Although the blood test is still a proof of concept, the researchers suggested it could be an effective complement to existing psychiatric diagnosis and could help scientists better understand the biological origins of mental health conditions. Incorporating biomarker testing could also help physicians differentiate between major depressive disorder and bipolar disorder, which have overlapping symptoms but require different pharmacological treatments.

“When someone with bipolar disorder is experiencing a period of low mood, to a physician, it can look very similar to someone with major depressive disorder,” said research lead Sabine Bahn, MD, PhD. “However, the two conditions need to be treated differently: if someone with bipolar disorder is prescribed antidepressants without the addition of a mood stabilizer, it can trigger a manic episode.” Bahn is a professor of neurotechnology at the department of chemical engineering and biotechnology and is a fellow of Lucy Cavendish College, Cambridge.

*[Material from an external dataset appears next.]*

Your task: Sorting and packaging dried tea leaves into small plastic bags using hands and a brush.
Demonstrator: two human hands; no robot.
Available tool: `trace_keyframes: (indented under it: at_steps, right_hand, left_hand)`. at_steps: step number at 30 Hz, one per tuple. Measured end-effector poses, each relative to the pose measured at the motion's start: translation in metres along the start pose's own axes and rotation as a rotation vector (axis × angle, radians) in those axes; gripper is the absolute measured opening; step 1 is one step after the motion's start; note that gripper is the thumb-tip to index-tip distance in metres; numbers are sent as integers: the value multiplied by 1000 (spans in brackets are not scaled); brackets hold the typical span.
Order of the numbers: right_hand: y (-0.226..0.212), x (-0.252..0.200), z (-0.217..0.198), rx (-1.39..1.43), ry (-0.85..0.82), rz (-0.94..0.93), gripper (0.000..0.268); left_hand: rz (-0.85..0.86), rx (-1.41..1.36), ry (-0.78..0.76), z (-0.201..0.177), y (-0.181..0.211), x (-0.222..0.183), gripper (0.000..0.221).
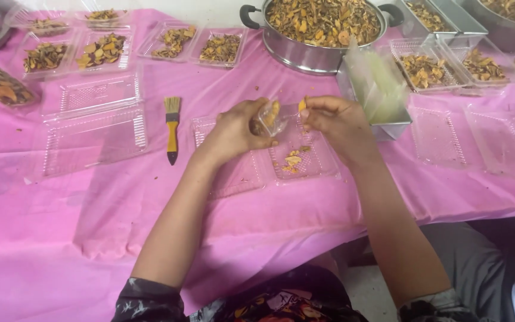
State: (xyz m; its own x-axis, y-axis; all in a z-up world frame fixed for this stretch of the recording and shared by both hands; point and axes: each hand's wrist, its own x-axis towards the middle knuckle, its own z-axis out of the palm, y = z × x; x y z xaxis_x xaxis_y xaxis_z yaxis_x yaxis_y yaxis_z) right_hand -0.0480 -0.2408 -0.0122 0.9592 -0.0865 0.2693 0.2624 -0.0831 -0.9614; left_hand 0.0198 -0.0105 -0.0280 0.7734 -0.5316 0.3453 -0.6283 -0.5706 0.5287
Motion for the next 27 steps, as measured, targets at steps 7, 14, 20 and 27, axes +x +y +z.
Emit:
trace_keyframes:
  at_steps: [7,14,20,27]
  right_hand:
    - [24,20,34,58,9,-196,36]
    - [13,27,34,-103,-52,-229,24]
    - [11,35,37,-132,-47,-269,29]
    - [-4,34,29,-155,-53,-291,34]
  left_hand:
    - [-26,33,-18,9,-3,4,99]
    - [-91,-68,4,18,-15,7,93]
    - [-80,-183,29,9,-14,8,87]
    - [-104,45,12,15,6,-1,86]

In their published paper in Jama Psychiatry (“Metabolomic Biomarker Signatures for Bipolar and Unipolar Depression”), Bahn and colleagues concluded, “Our results emphasize the potential of blood biomarkers to successfully complement psychometric assessments for mood disorders and improve disease biological understanding …This diagnostic study identified a reproducible metabolomic biomarker signature in patients’ DBSs that effectively differentiated misdiagnosed BD form MDD during episodes of low mood, and enhanced predictive value of diagnostic models based on self-reported patient information.”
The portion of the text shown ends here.